Work request
Each line in the records that mentions the word "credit" needs to be listed.

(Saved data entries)
╔══
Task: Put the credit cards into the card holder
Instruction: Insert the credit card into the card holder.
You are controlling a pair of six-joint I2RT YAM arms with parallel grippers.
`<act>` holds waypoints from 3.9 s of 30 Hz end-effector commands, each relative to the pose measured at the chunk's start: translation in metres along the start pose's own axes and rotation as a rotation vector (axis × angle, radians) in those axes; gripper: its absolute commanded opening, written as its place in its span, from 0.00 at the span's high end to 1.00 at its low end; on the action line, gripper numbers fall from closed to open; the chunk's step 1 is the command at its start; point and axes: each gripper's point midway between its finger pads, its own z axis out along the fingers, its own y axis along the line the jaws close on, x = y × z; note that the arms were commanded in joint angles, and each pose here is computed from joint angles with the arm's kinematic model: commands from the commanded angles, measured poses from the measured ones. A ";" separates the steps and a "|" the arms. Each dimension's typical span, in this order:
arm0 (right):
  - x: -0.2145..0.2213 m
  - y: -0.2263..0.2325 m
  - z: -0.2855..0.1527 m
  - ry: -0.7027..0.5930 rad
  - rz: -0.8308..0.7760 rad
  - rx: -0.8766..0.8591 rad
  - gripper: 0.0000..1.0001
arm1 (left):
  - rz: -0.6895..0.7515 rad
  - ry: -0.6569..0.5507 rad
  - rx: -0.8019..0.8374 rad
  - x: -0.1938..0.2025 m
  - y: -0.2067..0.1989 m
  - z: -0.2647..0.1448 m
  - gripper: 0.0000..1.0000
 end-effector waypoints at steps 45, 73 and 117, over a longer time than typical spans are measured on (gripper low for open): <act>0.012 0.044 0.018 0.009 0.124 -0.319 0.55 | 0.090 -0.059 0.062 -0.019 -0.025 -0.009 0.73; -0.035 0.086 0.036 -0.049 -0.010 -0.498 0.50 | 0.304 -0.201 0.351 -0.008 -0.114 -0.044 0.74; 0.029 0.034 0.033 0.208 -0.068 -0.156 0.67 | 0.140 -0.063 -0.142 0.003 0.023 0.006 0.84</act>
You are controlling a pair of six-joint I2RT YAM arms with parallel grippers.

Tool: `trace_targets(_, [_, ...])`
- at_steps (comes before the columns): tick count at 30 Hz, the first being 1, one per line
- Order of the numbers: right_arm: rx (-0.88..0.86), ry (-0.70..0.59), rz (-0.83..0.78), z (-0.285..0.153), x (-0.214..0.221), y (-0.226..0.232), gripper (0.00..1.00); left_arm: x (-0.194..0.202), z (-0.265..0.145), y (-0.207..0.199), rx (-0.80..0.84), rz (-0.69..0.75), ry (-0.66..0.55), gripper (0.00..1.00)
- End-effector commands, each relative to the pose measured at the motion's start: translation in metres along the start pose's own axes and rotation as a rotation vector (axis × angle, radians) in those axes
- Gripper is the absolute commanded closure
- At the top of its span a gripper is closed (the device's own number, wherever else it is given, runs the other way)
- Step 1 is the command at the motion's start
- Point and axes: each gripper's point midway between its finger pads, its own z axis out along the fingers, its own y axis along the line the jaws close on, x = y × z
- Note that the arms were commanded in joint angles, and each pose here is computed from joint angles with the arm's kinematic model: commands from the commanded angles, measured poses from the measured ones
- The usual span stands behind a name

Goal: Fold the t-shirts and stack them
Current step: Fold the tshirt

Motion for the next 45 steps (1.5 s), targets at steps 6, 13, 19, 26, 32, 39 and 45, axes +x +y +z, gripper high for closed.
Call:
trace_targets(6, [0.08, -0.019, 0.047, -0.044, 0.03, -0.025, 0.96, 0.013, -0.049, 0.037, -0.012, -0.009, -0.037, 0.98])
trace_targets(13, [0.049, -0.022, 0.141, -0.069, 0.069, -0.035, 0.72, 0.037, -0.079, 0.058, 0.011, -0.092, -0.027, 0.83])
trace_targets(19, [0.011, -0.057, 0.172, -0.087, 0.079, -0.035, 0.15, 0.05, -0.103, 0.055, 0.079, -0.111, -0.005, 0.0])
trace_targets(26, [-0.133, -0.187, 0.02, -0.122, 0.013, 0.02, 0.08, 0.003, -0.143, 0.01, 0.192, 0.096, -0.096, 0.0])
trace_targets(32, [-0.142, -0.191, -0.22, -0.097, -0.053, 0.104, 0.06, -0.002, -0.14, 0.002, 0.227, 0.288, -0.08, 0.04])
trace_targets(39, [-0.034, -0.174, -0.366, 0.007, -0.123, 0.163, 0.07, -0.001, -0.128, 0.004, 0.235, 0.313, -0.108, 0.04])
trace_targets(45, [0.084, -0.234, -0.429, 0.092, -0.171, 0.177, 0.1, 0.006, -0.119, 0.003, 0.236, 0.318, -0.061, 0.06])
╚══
Answer space
Task: Put the credit cards into the card holder
Instruction: Insert the credit card into the card holder.

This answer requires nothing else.